### EXERCISE OBJECTIVE
Reproduce the material below line by line, beginning with its first line and ending with the line that contains "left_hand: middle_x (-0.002"; leave out pictures.

### COLLECTED DATA
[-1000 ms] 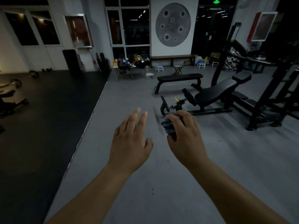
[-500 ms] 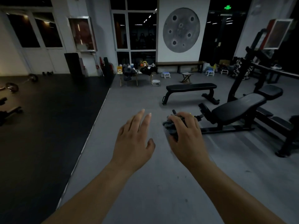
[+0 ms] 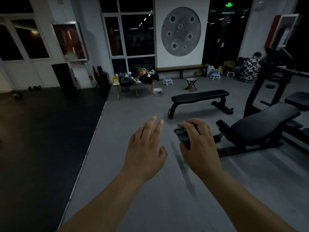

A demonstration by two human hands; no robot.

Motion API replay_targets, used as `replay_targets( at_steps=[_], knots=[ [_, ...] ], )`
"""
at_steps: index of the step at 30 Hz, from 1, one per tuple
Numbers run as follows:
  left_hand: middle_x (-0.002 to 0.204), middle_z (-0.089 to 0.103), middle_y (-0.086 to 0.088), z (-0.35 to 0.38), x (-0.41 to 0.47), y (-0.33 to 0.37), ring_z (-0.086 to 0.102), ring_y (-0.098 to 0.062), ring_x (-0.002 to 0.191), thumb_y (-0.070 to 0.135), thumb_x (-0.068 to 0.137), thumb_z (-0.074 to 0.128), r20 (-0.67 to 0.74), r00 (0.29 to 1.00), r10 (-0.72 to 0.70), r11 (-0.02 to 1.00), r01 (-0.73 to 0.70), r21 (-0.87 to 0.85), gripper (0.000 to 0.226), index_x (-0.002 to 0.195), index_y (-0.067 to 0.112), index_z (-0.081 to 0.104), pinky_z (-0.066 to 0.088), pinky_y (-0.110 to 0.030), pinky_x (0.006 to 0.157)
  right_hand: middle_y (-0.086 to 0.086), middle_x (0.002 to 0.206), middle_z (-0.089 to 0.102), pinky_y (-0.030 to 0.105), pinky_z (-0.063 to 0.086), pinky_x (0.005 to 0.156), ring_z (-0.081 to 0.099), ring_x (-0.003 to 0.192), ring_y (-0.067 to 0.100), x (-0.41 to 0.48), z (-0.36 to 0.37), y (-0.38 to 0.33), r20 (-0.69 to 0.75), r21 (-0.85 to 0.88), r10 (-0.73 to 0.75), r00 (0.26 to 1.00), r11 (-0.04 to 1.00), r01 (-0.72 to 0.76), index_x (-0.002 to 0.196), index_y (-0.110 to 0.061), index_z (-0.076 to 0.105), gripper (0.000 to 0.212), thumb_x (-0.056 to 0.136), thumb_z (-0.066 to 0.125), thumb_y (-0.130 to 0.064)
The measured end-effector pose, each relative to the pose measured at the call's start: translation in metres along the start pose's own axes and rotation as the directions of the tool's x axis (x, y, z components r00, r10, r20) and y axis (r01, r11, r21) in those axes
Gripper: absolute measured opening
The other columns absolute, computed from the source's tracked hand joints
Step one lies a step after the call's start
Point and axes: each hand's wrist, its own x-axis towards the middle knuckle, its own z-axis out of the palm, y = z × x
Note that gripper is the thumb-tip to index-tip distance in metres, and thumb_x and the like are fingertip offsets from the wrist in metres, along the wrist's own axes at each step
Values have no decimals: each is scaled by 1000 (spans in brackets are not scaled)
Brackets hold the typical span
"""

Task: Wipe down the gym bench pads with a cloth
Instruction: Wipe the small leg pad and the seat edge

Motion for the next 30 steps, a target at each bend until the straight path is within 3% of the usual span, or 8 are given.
replay_targets(
  at_steps=[10, 17, 23, 30],
  knots=[
    [166, 9, 2, 96, 226, -164, 20, -19, 148, 34, 91, 51, 15, 998, -65, 998, 65, -6, 78, 159, 25, 14, 26, -40, 118, 7, 129, 46, 43, 49, 93, 47, 116, 31, 213, 197, 78, 50, -1, -11, 999, 1000, 11, 125, -10, 60, 52, 75, 71, -5],
    [166, 12, 0, 189, 395, -278, 24, -21, 146, 32, 92, 54, 30, 999, 25, 998, -23, -50, 77, 158, 23, 15, 30, -41, 115, 7, 129, 45, 41, 47, 94, 44, 115, 27, 343, 326, 136, 14, -99, 54, 998, 994, -52, 126, -11, 59, 54, 74, 72, -5],
    [167, 6, 2, 258, 542, -312, 18, -21, 148, 33, 93, 51, 80, 984, 159, 982, -148, -120, 77, 159, 25, 11, 24, -40, 117, 9, 127, 49, 41, 48, 95, 47, 113, 28, 447, 389, 201, -36, -167, 132, 991, 977, -136, 124, -11, 61, 54, 72, 75, -3],
    [167, 8, 1, 381, 721, -317, 17, -22, 150, 33, 93, 55, 92, 962, 258, 957, -241, -163, 78, 159, 24, 13, 23, -39, 118, 8, 127, 51, 41, 48, 97, 49, 114, 27, 563, 477, 337, -130, -156, 221, 967, 958, -240, 124, -10, 62, 55, 72, 74, -2]
  ],
)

### SOLUTION TO THE PROBLEM
[-1000 ms] 
[-500 ms] 
[+0 ms] 

A demonstration by two human hands; no robot.

Motion API replay_targets, used as `replay_targets( at_steps=[_], knots=[ [_, ...] ], )`
"""
at_steps: index of the step at 30 Hz, from 1, one per tuple
Numbers run as follows:
  left_hand: middle_x (-0.002 to 0.204), middle_z (-0.089 to 0.103), middle_y (-0.086 to 0.088), z (-0.35 to 0.38), x (-0.41 to 0.47), y (-0.33 to 0.37), ring_z (-0.086 to 0.102), ring_y (-0.098 to 0.062), ring_x (-0.002 to 0.191), thumb_y (-0.070 to 0.135), thumb_x (-0.068 to 0.137), thumb_z (-0.074 to 0.128), r20 (-0.67 to 0.74), r00 (0.29 to 1.00), r10 (-0.72 to 0.70), r11 (-0.02 to 1.00), r01 (-0.73 to 0.70), r21 (-0.87 to 0.85), gripper (0.000 to 0.226), index_x (-0.002 to 0.195), index_y (-0.067 to 0.112), index_z (-0.081 to 0.104), pinky_z (-0.066 to 0.088), pinky_y (-0.110 to 0.030), pinky_x (0.006 to 0.157)

For this exercise, the work is now complete.